Pousser la porte de Grenat, c'est entrer dans un autre Marseille : salle chaude tournée vers l'intérieur qui isole du foutraque Vieux-Port, généreux comptoir en granit et ambiance feutrée bercée par la chaleur d'une immense cheminée. Bien loin du BBQ saucisse qui enfume les étés phocéens, Grenat manie le feu avec la subtilité d'un souffleur de verre. Les aliments sont tous léchés, saisis, brûlés selon qu'ils doivent être rosés, fumés, grillés.
Un petit labné fumé pour se faire le palais, puis les chefs jonglent avec un subtil système de grilles à étages pour sortir une cuisine minutée à la flamme avec une parfaite maîtrise. Ce midi-là, un roulé de lapereau en kombu braisé l'emportait sur les coquillages à la cheminée. On attrape ce petit lapin subtil farci aux herbes, sauçant l'XO jusqu'à la dernière trace. A suivre, de belles ravioles de chèvre cachées sous des feuilles de chlorophylle et de longues pappardelles de betterave. Le Grenat d'Antoine Joannier et Neil Mahatsry tiendrait plus de cette racine que de la pierre couleur rosé.

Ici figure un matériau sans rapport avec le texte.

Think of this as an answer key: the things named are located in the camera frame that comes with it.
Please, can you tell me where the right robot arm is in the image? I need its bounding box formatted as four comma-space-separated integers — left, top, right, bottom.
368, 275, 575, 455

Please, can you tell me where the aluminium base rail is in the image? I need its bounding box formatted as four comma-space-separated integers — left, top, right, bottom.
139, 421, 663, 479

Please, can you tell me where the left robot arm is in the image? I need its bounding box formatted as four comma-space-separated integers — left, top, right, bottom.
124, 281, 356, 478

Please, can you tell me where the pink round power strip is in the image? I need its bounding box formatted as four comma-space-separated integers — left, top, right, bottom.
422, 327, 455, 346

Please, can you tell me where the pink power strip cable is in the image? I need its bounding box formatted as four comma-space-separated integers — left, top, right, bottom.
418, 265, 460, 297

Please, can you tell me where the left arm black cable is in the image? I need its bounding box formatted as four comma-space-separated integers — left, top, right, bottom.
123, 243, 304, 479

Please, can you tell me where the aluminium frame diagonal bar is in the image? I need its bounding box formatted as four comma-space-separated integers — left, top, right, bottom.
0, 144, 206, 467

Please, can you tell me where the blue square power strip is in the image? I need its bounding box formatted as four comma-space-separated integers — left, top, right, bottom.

Les vins sont aussi ciselés, plutôt nature, avec des cock-mocktails proposés en pairing. Embaumé, on l'est jusqu'au dessert avec un moelleux au malt, espuma de yaourt et marrons fumés. Un petit goût cendré en bouche, on pense à l'été où Grenat investira une belle salle ouverte sur un patio, s'interrogeant néanmoins sur la pertinence d'une cheminée par 35°. En attendant, profitez-en en réservant les deux places au bout du comptoir, face cheminée. Le spectacle de l'homme face au feu y est fascinant.